[Stored records]
.....

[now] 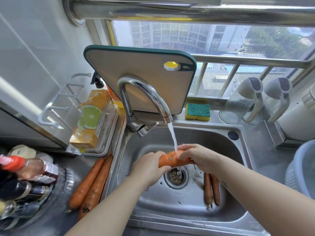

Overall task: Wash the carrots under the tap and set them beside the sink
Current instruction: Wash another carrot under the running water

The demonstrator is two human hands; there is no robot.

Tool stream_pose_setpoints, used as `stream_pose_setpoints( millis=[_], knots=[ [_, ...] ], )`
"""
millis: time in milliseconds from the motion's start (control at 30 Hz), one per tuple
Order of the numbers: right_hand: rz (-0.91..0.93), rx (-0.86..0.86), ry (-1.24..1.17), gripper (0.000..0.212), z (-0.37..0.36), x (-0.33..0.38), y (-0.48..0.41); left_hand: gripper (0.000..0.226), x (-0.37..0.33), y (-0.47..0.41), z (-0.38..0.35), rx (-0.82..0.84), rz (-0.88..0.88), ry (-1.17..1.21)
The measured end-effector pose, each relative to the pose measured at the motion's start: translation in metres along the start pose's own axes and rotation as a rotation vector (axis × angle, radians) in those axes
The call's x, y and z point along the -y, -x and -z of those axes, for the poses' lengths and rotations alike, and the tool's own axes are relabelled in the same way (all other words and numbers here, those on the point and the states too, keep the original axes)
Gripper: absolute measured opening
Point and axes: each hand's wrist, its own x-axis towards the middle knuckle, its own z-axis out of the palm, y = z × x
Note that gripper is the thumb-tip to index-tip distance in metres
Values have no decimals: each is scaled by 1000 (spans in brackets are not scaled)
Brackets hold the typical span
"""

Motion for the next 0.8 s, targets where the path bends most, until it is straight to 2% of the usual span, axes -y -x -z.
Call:
stream_pose_setpoints(
  millis=[100,200,567,700,800],
  knots=[
    [-4,2,-9,22,0,-1,-3,36,0,2,0,-14,-9,-14],
    [-18,57,26,29,1,-3,-3,35,4,0,2,17,12,26],
    [34,-4,-23,20,-2,3,3,36,0,3,3,-15,4,23],
    [42,69,4,27,0,4,8,39,3,3,6,-7,4,46],
    [94,-47,84,10,-4,7,11,38,-1,4,7,-39,-32,18]
  ],
)
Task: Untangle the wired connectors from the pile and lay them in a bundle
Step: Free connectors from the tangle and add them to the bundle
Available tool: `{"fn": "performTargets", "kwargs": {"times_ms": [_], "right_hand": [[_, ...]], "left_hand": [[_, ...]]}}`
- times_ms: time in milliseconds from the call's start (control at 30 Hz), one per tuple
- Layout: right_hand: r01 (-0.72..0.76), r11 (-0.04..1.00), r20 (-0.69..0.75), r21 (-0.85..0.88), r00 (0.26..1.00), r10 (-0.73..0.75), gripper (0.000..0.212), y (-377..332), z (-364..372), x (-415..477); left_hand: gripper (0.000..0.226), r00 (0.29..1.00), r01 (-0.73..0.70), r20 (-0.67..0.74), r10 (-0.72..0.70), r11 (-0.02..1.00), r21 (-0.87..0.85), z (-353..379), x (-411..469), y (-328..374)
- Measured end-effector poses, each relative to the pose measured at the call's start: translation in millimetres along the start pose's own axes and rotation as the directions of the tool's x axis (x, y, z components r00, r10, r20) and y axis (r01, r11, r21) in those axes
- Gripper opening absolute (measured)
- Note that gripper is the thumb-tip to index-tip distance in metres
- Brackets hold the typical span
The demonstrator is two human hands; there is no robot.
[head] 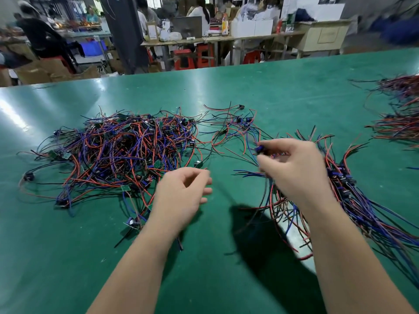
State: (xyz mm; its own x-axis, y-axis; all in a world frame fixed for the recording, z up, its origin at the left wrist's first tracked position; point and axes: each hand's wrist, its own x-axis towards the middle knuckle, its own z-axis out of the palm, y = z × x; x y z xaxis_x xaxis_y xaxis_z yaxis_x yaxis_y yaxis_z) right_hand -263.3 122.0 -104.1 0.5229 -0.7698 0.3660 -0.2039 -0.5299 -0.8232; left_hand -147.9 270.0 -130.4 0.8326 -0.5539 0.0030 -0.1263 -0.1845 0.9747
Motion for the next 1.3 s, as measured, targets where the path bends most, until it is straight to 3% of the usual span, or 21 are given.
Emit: {"fn": "performTargets", "kwargs": {"times_ms": [67,100,167,267,333,533,600,767,900,967,1000,1033,1100,1133,1167,1233,1300], "right_hand": [[-0.007,0.988,-0.186,-0.156,0.982,-0.023,0.026,8.4,-14.1,9.1],[-0.037,0.98,-0.253,-0.197,0.967,-0.015,0.026,13.5,-21.0,13.0],[-0.1,0.966,-0.286,-0.238,0.958,0.029,0.02,26.2,-31.1,19.0],[-0.22,0.889,-0.168,-0.401,0.972,0.165,0.01,44.2,-37.4,22.7],[-0.272,0.84,-0.115,-0.47,0.962,0.247,0.013,49.1,-37.7,24.0],[-0.309,0.797,-0.134,-0.518,0.95,0.281,0.015,46.4,-28.4,21.1],[-0.244,0.805,-0.133,-0.54,0.97,0.205,0.02,40.7,-22.9,17.7],[-0.013,0.893,-0.07,-0.45,0.997,-0.021,0.026,17.9,-0.1,6.1],[0.117,0.917,0.05,-0.38,0.993,-0.106,0.022,9.4,20.5,-6.2],[0.169,0.925,0.068,-0.341,0.986,-0.155,0.019,7.7,26.7,-10.2],[0.194,0.925,0.071,-0.326,0.981,-0.181,0.017,7.2,28.9,-11.6],[0.212,0.926,0.073,-0.312,0.977,-0.199,0.016,6.9,30.7,-12.6],[0.21,0.941,0.065,-0.267,0.978,-0.2,0.016,6.0,32.3,-13.7],[0.183,0.958,0.063,-0.221,0.983,-0.173,0.017,5.1,32.1,-14.1],[0.143,0.977,0.071,-0.157,0.988,-0.134,0.016,4.4,32.3,-14.0],[0.023,1.0,0.155,0.015,0.988,-0.025,0.012,2.9,33.3,-13.1],[-0.178,0.939,0.319,0.293,0.945,0.08,0.014,-3.3,34.9,-15.2]], "left_hand": [[0.011,0.959,-0.186,-0.119,0.257,0.887,0.422,-11.1,2.0,-4.2],[0.014,0.949,-0.19,-0.116,0.292,0.828,0.528,-14.8,1.6,-4.3],[0.023,0.966,-0.121,-0.095,0.24,0.745,0.656,-18.9,2.5,-5.5],[0.032,0.982,0.014,-0.11,0.152,0.523,0.852,-25.0,4.0,-6.3],[0.039,0.981,0.085,-0.156,0.119,0.457,0.886,-30.8,4.9,-6.7],[0.069,0.973,0.211,-0.229,0.014,0.337,0.918,-45.0,9.2,-12.1],[0.063,0.978,0.203,-0.21,-0.006,0.299,0.933,-45.8,12.3,-13.5],[0.029,0.97,0.182,-0.226,0.088,0.357,0.916,-42.9,17.8,-17.2],[0.029,0.972,0.181,-0.215,0.097,0.278,0.943,-37.0,18.4,-19.0],[0.021,0.968,0.146,-0.201,0.15,0.314,0.938,-35.4,18.6,-18.6],[0.018,0.961,0.104,-0.196,0.195,0.4,0.911,-35.1,18.2,-17.7],[0.015,0.948,0.033,-0.202,0.245,0.557,0.83,-34.6,17.5,-15.9],[0.011,0.94,-0.135,-0.228,0.252,0.893,0.43,-30.1,15.9,-8.9],[0.01,0.952,-0.176,-0.222,0.21,0.971,0.161,-27.0,14.5,-3.3],[0.008,0.969,-0.174,-0.192,0.155,0.981,-0.084,-23.6,12.2,2.8],[0.01,0.997,-0.07,-0.057,0.051,0.912,-0.405,-16.8,5.5,10.9],[0.023,0.995,0.071,0.102,-0.023,0.864,-0.498,-11.8,0.5,13.7]]}}
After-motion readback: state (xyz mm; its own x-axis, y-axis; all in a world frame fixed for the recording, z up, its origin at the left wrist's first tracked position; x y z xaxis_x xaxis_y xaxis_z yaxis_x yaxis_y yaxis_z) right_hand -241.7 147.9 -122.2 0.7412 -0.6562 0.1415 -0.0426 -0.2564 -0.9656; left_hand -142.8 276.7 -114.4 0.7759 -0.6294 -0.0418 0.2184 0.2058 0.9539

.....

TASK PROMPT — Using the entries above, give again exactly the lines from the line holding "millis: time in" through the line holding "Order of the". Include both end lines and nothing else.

OUTPUT OF THE TASK —
millis: time in milliseconds from the motion's start (control at 30 Hz), one per tuple
Order of the numbers: right_hand: rz (-0.91..0.93), rx (-0.86..0.86), ry (-1.24..1.17), gripper (0.000..0.212), z (-0.37..0.36), x (-0.33..0.38), y (-0.48..0.41); left_hand: gripper (0.000..0.226), x (-0.37..0.33), y (-0.47..0.41), z (-0.38..0.35), rx (-0.82..0.84), rz (-0.88..0.88), ry (-1.17..1.21)

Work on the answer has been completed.